**Supplied data:**
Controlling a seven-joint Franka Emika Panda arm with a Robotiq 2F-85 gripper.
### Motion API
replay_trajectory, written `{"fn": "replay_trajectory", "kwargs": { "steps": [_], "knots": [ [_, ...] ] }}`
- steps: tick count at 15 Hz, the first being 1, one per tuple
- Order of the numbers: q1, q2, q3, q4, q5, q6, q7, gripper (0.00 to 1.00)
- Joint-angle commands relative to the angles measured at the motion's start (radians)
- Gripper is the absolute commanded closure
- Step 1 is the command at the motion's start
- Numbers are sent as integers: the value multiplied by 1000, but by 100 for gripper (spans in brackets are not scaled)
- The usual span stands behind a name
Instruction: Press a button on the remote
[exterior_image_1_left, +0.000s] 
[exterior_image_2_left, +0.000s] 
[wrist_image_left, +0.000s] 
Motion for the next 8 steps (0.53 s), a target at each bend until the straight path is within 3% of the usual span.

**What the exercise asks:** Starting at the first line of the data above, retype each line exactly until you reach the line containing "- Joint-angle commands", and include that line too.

**Result:**
Controlling a seven-joint Franka Emika Panda arm with a Robotiq 2F-85 gripper.
### Motion API
replay_trajectory, written `{"fn": "replay_trajectory", "kwargs": { "steps": [_], "knots": [ [_, ...] ] }}`
- steps: tick count at 15 Hz, the first being 1, one per tuple
- Order of the numbers: q1, q2, q3, q4, q5, q6, q7, gripper (0.00 to 1.00)
- Joint-angle commands relative to the angles measured at the motion's start (radians)

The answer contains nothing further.